*Assignment*. Go to the line in the entries below that holds "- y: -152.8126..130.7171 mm" and repeat exactly from there through the line that holds "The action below", inclusive.

(Stored dataset items)
· · · · · · ·

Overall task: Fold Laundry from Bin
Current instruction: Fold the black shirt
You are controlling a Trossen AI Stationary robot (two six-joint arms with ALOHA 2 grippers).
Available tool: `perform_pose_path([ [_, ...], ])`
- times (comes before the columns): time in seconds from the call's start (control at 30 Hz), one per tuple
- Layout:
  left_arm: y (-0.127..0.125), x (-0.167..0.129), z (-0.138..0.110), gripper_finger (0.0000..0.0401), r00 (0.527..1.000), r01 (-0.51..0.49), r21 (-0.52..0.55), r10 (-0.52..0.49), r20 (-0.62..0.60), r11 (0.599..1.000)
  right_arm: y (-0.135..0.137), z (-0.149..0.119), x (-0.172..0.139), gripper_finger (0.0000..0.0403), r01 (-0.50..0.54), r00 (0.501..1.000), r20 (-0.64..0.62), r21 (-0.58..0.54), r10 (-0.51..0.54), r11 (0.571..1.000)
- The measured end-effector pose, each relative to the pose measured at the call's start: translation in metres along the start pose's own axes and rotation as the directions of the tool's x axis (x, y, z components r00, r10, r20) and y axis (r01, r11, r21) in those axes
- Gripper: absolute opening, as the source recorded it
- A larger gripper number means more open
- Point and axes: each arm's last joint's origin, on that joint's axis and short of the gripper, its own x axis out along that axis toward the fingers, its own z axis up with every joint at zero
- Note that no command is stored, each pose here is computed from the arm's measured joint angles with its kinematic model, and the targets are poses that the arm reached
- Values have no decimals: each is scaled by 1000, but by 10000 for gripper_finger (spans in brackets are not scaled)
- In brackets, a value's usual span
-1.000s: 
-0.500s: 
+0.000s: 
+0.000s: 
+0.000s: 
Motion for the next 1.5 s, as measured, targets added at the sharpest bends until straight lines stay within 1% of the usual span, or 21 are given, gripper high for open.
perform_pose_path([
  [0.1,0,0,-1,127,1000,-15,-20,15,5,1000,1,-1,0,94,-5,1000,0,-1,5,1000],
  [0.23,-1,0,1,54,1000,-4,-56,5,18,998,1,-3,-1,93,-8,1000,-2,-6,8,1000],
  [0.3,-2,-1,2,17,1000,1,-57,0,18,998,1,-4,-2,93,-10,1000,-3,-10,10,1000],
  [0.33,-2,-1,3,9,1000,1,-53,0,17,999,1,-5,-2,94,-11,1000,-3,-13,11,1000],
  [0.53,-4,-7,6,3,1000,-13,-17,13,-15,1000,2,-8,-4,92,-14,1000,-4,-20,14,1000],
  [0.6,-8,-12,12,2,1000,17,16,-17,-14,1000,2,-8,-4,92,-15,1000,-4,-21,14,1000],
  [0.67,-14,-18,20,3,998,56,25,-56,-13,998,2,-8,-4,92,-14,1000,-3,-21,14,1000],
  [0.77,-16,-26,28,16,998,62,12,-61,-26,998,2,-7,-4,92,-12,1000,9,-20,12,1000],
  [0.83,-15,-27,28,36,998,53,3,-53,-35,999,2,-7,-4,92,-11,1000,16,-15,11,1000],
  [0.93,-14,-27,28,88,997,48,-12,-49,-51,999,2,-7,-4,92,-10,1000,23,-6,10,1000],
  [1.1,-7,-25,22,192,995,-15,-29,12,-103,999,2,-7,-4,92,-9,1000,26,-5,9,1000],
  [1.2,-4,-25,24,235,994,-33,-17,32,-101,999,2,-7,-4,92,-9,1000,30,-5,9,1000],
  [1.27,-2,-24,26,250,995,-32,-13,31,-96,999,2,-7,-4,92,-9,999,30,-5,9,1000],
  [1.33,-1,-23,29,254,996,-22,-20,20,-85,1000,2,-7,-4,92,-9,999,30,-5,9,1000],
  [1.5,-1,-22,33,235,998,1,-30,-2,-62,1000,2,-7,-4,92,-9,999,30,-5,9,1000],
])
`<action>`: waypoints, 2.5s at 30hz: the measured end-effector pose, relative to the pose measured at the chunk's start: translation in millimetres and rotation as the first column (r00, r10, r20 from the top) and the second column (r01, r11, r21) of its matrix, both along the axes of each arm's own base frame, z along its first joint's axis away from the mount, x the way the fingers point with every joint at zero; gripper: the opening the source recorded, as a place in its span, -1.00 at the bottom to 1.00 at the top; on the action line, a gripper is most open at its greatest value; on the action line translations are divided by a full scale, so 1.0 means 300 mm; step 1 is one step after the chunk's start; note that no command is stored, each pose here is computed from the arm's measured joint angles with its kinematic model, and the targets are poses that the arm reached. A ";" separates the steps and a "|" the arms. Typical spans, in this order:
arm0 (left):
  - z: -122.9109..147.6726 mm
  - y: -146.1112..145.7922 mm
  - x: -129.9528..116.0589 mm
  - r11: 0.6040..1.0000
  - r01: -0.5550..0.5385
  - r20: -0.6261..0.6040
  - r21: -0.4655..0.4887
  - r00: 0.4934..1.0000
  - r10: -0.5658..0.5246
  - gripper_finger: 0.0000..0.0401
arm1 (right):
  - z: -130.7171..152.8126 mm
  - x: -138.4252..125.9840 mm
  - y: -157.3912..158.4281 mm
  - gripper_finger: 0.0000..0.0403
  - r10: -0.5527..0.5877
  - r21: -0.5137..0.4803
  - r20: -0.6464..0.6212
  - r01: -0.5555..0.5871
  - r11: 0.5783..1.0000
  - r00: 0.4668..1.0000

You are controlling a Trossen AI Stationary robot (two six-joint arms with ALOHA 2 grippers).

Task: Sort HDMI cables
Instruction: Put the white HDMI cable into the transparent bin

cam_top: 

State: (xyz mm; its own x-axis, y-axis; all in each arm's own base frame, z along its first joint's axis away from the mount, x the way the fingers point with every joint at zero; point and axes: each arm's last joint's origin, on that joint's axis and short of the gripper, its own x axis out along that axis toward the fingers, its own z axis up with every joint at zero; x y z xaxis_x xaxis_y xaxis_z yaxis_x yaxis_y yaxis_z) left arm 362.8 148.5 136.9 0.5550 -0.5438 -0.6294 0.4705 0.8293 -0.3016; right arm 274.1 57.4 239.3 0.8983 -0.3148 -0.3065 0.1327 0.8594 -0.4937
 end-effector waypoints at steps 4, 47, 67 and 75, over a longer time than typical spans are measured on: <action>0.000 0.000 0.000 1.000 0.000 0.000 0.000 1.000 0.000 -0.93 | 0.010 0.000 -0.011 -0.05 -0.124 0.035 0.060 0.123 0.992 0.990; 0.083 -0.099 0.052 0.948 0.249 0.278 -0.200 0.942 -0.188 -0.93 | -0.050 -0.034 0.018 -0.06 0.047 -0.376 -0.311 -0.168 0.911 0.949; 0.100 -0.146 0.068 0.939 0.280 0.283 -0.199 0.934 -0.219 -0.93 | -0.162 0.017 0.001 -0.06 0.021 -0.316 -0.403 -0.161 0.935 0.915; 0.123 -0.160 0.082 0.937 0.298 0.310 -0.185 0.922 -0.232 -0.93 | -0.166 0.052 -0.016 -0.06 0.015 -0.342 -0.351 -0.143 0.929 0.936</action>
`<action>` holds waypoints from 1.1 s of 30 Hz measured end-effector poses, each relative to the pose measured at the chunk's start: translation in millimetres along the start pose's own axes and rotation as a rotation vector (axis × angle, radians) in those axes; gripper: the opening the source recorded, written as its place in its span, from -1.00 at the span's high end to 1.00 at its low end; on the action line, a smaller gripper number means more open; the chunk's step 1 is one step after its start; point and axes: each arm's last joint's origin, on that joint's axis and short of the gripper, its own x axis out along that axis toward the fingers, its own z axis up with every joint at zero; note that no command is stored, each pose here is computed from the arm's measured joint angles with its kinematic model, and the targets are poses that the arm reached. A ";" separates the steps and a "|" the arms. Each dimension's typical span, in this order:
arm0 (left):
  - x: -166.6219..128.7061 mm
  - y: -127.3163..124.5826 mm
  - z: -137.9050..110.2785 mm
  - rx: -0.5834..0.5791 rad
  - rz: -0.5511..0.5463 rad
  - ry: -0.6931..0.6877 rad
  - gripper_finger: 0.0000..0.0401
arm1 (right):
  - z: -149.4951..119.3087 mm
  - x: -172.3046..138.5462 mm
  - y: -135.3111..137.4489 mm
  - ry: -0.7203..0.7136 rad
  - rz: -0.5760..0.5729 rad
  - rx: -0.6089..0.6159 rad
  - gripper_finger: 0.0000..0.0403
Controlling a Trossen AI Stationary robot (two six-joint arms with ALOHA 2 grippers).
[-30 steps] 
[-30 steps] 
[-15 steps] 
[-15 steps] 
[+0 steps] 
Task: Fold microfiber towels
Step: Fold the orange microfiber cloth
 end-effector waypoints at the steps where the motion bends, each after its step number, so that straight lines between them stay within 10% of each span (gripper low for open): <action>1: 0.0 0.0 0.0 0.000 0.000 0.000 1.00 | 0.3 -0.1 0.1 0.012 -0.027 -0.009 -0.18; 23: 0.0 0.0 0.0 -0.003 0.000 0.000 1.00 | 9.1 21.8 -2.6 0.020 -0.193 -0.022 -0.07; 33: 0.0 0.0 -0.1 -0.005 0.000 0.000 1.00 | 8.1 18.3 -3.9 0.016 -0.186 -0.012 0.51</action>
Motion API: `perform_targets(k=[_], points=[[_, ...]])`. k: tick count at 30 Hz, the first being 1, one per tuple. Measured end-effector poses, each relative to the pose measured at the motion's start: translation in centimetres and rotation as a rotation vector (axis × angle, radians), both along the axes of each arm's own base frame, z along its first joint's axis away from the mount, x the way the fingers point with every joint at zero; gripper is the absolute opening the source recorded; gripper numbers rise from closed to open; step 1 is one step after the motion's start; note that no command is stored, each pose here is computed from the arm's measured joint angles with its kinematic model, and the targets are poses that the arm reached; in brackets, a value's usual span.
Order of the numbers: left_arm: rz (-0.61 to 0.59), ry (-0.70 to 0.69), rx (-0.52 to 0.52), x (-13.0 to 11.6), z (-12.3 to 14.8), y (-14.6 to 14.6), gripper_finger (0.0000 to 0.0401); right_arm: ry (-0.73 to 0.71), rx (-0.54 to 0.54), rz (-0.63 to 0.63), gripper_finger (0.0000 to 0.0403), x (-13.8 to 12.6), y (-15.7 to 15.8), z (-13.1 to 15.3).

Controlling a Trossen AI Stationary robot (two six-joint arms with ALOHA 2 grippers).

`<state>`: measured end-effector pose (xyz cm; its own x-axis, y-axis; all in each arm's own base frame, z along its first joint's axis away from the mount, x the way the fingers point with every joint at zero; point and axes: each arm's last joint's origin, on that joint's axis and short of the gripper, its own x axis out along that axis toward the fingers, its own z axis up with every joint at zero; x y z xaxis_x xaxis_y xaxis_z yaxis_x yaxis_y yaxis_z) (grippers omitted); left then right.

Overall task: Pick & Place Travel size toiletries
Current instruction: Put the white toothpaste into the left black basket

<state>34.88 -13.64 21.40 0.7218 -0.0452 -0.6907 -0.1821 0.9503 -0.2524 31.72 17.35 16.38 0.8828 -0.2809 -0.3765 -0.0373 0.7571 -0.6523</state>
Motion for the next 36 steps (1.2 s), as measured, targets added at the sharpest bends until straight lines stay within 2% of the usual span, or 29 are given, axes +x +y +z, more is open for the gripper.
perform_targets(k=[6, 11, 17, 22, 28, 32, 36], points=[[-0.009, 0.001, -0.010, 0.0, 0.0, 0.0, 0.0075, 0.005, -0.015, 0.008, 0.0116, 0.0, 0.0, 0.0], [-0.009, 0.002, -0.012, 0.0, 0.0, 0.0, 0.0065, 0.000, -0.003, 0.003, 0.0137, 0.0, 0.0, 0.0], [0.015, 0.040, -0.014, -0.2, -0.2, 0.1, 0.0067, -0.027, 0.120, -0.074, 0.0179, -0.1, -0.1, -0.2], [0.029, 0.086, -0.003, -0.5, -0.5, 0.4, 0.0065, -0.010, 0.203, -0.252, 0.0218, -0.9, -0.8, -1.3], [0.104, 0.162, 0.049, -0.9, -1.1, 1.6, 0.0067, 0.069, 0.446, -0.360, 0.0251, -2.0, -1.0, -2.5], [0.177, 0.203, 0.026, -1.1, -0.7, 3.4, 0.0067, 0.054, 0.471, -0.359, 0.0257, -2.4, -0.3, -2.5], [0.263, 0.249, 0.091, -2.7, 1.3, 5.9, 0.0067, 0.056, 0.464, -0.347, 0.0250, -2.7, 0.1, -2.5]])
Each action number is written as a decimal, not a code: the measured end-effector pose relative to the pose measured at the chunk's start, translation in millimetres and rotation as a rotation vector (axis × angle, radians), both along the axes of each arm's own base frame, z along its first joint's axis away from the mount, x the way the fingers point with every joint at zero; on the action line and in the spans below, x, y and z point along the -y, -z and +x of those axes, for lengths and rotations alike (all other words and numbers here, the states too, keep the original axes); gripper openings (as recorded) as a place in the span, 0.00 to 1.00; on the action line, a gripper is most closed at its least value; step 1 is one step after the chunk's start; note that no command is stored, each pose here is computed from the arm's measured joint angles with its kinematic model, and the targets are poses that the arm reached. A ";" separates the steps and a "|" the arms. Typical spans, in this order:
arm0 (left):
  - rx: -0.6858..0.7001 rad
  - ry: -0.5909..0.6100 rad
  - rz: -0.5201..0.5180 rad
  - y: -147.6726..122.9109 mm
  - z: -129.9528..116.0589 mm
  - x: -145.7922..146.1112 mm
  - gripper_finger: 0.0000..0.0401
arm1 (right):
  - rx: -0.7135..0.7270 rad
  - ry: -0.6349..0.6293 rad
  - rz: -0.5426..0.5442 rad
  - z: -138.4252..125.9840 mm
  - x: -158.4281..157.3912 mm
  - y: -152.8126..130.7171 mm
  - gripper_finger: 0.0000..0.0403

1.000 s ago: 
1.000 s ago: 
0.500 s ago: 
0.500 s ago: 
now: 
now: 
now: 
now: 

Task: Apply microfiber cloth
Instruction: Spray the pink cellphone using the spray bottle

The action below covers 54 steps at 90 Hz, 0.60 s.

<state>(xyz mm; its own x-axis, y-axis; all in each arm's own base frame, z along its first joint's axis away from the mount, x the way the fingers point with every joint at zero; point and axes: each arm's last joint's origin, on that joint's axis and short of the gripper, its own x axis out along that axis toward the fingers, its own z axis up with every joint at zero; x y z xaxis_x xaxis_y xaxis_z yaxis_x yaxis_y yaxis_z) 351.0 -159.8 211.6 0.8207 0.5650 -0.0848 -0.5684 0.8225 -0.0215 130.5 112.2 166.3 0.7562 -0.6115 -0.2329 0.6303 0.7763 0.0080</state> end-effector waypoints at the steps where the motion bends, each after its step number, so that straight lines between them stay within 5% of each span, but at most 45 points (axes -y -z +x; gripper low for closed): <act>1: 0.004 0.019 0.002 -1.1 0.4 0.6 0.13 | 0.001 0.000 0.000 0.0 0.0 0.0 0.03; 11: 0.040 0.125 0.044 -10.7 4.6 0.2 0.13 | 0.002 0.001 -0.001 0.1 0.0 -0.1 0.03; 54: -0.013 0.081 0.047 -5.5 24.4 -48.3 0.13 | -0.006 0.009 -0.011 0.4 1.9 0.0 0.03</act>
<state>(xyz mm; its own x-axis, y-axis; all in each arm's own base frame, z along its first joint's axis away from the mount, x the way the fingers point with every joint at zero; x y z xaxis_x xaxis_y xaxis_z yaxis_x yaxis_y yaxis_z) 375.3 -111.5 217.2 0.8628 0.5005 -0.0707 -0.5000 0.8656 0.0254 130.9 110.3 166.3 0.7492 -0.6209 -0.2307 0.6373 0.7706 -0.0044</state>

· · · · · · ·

*Answer to the problem*.
  - y: -152.8126..130.7171 mm
  - gripper_finger: 0.0000..0.0403

1.000 s ago: 
1.000 s ago: 
0.500 s ago: 
0.500 s ago: 
now: 
now: 
now: 
now: 

Task: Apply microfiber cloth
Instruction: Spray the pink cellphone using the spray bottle

The action below covers 54 steps at 90 Hz, 0.60 s.

No further answer is required.